=== PROBLEM DESCRIPTION ===
Find every line in the records below that contains the word "broccoli", and copy each such line.

=== GIVEN DATA ===
== == ==

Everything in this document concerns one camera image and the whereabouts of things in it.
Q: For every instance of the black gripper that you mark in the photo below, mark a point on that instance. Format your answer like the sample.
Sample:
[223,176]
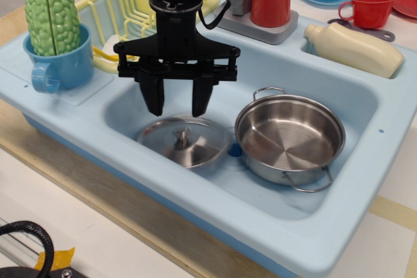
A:
[176,51]

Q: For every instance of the steel pot lid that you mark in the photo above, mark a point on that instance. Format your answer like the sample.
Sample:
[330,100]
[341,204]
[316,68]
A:
[195,143]

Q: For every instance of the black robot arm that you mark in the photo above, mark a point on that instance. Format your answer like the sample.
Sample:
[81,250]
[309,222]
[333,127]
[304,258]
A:
[181,6]

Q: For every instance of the yellow plastic utensil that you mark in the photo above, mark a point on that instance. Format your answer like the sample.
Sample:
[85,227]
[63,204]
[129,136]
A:
[101,54]

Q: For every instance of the yellow dish rack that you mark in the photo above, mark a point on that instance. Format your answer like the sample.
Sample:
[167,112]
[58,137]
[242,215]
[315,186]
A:
[112,21]

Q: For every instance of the blue plastic mug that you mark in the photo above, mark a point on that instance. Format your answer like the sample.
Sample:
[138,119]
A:
[62,72]

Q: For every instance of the grey toy faucet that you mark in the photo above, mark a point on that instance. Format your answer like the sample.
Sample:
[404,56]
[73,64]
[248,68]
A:
[237,19]

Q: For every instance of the light blue toy sink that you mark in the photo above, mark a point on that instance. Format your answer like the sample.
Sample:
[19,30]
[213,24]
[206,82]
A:
[276,226]

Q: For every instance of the green bitter melon toy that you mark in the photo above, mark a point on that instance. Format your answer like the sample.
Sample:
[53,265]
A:
[54,26]

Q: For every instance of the cream plastic bottle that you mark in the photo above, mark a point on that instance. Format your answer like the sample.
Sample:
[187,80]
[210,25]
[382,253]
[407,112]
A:
[352,48]

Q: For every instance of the yellow tape piece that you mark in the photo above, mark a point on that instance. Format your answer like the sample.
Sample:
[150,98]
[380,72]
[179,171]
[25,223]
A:
[61,260]

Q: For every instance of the red plastic cup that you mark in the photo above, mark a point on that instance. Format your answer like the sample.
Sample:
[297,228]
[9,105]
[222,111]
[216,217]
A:
[366,14]

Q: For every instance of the grey plastic utensil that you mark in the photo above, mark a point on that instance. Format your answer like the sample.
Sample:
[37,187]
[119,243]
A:
[382,34]

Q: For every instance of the steel pot with handles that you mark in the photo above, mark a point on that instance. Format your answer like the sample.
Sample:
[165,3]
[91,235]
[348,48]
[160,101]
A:
[289,139]

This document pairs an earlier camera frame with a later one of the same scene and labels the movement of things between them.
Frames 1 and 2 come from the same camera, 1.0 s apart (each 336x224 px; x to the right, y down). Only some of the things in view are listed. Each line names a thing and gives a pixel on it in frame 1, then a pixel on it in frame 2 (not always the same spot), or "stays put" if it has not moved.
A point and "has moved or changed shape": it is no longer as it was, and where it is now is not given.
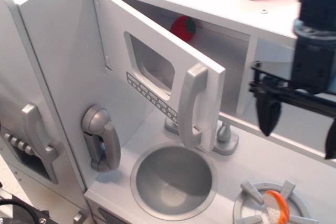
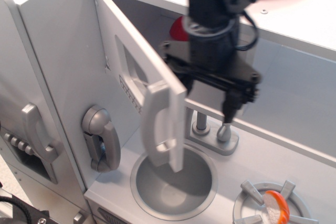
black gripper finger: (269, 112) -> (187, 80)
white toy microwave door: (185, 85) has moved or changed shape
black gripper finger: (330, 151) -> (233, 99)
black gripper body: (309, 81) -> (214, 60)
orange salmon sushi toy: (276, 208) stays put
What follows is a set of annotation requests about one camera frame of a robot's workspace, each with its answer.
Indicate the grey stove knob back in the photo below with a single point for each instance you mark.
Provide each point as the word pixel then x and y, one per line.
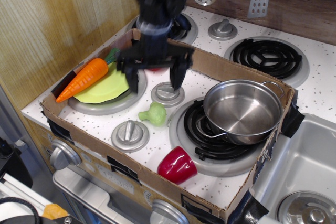
pixel 223 30

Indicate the stainless steel pot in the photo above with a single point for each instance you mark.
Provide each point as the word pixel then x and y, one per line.
pixel 242 112

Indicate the grey stove knob front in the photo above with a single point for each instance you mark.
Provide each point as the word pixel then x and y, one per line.
pixel 130 136

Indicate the red toy strawberry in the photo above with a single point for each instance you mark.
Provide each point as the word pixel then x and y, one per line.
pixel 157 69

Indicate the metal sink drain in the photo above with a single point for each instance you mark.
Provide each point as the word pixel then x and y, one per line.
pixel 306 207

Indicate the grey stove knob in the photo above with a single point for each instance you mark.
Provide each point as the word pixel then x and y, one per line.
pixel 130 136
pixel 165 94
pixel 223 30

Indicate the grey oven knob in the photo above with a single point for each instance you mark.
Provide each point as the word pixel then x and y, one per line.
pixel 63 155
pixel 163 212

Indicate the grey toy sink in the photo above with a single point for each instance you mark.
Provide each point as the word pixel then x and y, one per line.
pixel 305 162

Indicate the green toy broccoli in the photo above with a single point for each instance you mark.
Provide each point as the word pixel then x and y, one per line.
pixel 156 114

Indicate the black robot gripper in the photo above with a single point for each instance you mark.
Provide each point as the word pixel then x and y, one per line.
pixel 155 51

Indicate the black burner front right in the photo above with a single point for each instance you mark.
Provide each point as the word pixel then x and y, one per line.
pixel 212 155

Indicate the light green plate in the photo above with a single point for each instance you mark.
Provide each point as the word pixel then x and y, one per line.
pixel 109 87

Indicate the grey oven door handle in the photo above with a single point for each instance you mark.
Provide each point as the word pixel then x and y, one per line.
pixel 95 201

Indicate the grey stove knob centre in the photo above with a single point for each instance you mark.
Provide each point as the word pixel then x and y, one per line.
pixel 165 94

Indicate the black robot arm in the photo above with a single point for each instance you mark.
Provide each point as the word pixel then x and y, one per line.
pixel 156 17

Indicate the grey oven knob left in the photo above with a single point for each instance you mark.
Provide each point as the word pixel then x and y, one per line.
pixel 63 155

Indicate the yellow tape piece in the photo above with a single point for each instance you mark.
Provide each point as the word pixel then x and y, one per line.
pixel 54 211

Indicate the grey oven knob right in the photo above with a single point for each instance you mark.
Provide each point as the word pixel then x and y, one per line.
pixel 163 212

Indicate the red toy bell pepper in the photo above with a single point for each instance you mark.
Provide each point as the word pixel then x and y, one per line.
pixel 177 166

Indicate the orange toy carrot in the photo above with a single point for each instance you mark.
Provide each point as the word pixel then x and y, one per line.
pixel 95 70

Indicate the cardboard fence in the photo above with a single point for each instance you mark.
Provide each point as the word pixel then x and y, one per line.
pixel 140 168

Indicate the hanging metal slotted spatula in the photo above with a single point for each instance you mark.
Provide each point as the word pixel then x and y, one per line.
pixel 257 9

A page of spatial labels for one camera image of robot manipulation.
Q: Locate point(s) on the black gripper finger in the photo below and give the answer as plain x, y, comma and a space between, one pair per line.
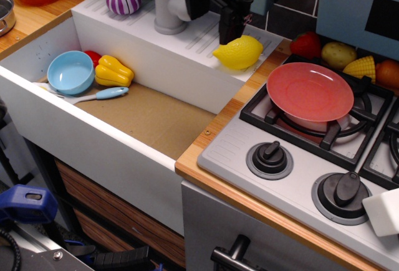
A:
231, 24

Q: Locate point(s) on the yellow plastic lemon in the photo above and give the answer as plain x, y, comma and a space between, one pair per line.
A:
240, 53

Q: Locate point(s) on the pink plastic plate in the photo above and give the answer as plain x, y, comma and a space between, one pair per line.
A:
310, 92

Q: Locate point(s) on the grey toy faucet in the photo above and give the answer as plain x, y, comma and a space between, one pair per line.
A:
171, 16

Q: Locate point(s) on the white toy sink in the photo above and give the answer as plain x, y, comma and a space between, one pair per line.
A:
129, 144

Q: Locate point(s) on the red toy strawberry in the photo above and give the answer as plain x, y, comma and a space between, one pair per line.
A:
306, 45

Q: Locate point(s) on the toy potato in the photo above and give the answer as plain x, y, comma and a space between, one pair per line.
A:
338, 55

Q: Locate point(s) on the brown cardboard sheet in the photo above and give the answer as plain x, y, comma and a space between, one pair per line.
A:
164, 123

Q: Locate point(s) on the yellow toy bell pepper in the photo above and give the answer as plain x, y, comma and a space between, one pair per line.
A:
110, 72

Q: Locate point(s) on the yellow toy corn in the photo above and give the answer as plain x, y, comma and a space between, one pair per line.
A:
363, 67

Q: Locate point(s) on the red toy tomato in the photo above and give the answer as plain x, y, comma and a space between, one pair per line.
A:
95, 57

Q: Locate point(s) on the black left stove knob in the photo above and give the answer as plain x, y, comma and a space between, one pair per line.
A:
269, 161

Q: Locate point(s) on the black stove knob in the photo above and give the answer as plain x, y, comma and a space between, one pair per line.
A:
339, 197
269, 161

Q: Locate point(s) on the black left burner grate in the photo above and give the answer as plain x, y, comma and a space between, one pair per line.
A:
342, 141

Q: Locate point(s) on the black burner grate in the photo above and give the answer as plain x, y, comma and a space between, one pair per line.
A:
381, 164
342, 141

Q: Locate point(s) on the orange toy fruit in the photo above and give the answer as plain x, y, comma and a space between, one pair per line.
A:
387, 73

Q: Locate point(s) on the light blue plastic bowl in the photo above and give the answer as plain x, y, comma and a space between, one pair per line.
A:
71, 73

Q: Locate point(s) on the grey toy stove top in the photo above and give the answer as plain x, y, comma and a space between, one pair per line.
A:
225, 157

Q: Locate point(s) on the black right stove knob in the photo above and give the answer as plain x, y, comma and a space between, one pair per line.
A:
339, 197

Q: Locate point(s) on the black right burner grate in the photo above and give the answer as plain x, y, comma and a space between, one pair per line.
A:
381, 164

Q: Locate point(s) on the silver metal pot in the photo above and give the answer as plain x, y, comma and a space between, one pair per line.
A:
8, 19

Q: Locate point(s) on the wooden drawer fronts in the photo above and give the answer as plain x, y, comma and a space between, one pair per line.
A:
114, 223

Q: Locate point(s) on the white plastic block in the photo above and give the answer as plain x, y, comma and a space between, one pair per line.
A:
382, 211

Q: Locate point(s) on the blue plastic clamp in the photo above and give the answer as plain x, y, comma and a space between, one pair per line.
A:
28, 205

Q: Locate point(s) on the blue handled white spatula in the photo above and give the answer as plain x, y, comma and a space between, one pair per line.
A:
105, 94

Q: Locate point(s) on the metal oven door handle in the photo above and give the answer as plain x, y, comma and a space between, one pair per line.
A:
233, 258

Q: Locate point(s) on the black ribbed handle tool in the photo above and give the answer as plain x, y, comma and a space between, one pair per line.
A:
136, 259

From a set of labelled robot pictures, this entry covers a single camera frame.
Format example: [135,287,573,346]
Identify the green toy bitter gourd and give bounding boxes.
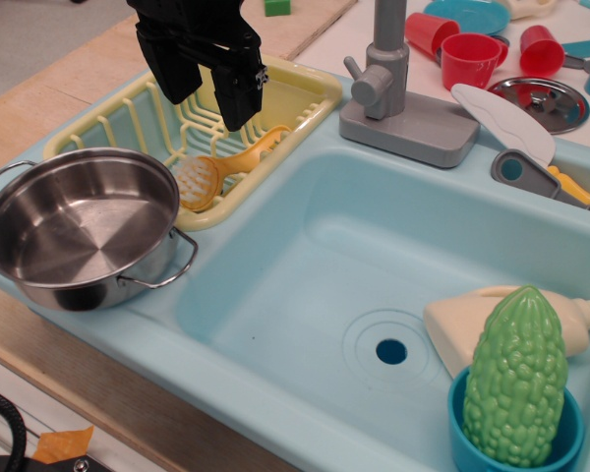
[462,285,568,468]

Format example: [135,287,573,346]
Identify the orange tape piece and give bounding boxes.
[31,426,94,464]

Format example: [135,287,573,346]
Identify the grey toy faucet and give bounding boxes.
[339,1,480,169]

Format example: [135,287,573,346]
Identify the steel pot lid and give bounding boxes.
[488,77,590,135]

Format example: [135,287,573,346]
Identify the cream toy item top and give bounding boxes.
[499,0,557,20]

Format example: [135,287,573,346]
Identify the cream toy detergent bottle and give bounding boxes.
[423,285,590,377]

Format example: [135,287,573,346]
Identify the grey utensil handle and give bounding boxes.
[491,149,590,211]

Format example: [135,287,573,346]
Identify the yellow toy utensil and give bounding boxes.
[548,165,590,206]

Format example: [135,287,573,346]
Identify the wooden board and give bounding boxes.
[241,0,357,60]

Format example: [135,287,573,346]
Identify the black cable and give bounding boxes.
[0,387,28,458]

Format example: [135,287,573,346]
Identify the teal utensil handle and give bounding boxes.
[561,39,590,58]

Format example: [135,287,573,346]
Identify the orange dish brush white bristles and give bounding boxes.
[172,125,291,212]

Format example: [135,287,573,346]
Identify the red plastic cup lying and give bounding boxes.
[405,13,460,59]

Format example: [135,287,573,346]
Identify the blue plastic cup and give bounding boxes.
[447,368,585,472]

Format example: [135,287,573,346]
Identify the red plastic cup right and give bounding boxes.
[519,25,565,78]

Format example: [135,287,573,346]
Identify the light blue toy sink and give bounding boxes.
[0,111,590,471]

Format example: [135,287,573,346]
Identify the pale yellow dish rack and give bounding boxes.
[42,57,342,231]

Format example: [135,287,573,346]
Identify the stainless steel pot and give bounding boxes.
[0,147,198,312]

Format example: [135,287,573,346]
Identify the green toy block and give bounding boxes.
[264,0,291,17]

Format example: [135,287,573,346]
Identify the teal plastic plate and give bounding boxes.
[423,0,510,35]

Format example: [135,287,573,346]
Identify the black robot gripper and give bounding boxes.
[128,0,268,132]

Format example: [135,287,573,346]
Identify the red cup with handle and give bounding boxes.
[441,32,508,90]

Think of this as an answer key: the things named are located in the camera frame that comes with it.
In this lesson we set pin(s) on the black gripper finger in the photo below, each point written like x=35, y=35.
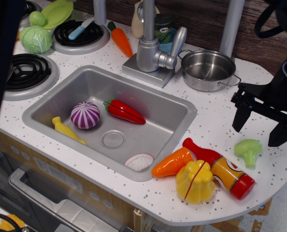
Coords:
x=242, y=115
x=278, y=135

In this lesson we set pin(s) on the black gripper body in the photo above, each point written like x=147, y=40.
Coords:
x=267, y=100

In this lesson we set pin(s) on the green toy broccoli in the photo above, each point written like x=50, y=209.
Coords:
x=248, y=149

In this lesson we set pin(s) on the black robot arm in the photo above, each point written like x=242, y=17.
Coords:
x=271, y=22

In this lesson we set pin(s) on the stainless steel pot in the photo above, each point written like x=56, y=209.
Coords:
x=207, y=70

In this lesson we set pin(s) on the red toy ketchup bottle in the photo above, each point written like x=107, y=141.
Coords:
x=233, y=179

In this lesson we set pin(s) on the silver right support pole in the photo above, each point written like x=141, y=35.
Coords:
x=231, y=26

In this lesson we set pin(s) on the silver support pole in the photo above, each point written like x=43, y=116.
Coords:
x=99, y=11
x=231, y=26

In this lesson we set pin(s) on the yellow toy bell pepper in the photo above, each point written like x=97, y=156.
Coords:
x=194, y=182

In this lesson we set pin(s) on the orange toy carrot half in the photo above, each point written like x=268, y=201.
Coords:
x=173, y=163

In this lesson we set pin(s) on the silver toy faucet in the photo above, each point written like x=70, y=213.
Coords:
x=150, y=64

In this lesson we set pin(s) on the blue toy bowl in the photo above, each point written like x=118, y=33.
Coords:
x=166, y=42

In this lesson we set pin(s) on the white toy onion half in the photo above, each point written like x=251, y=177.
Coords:
x=139, y=162

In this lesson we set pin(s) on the silver toy sink basin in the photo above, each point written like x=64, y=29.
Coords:
x=112, y=141

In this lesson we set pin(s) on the green toy can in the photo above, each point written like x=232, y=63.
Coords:
x=162, y=25

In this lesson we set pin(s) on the red toy chili pepper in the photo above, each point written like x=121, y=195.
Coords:
x=123, y=111

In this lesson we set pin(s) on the cream toy bottle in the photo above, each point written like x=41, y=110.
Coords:
x=140, y=28

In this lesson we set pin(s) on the orange toy carrot with leaves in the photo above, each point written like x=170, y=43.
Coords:
x=120, y=39

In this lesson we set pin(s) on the purple striped toy onion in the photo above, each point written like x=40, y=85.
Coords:
x=85, y=115

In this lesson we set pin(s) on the back right stove burner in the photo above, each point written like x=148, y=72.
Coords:
x=93, y=38

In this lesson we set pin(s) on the stove burner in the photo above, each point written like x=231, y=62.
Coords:
x=93, y=38
x=29, y=7
x=31, y=76

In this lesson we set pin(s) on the silver left support pole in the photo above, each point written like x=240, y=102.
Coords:
x=99, y=11

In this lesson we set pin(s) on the yellow toy squash piece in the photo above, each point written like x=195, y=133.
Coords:
x=60, y=127

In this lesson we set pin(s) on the green toy plate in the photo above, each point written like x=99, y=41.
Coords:
x=56, y=13

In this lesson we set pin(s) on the front left stove burner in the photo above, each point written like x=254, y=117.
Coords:
x=31, y=76

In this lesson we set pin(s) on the green toy cabbage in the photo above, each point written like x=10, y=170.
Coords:
x=36, y=39

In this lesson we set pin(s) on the green toy ball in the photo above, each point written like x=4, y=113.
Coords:
x=37, y=18

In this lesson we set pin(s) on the back left stove burner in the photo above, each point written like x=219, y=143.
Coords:
x=29, y=7

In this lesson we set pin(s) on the yellow object bottom left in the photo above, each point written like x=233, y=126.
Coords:
x=7, y=226

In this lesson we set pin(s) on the blue handled toy knife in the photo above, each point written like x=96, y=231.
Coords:
x=80, y=29

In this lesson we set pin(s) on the grey oven door handle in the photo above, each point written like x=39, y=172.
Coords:
x=18, y=181

== == ==

=== ANSWER AREA ===
Indicate the green toy broccoli in the photo above with a single point for each instance you mark.
In this lesson we set pin(s) on the green toy broccoli in the photo above, each point written like x=50, y=209.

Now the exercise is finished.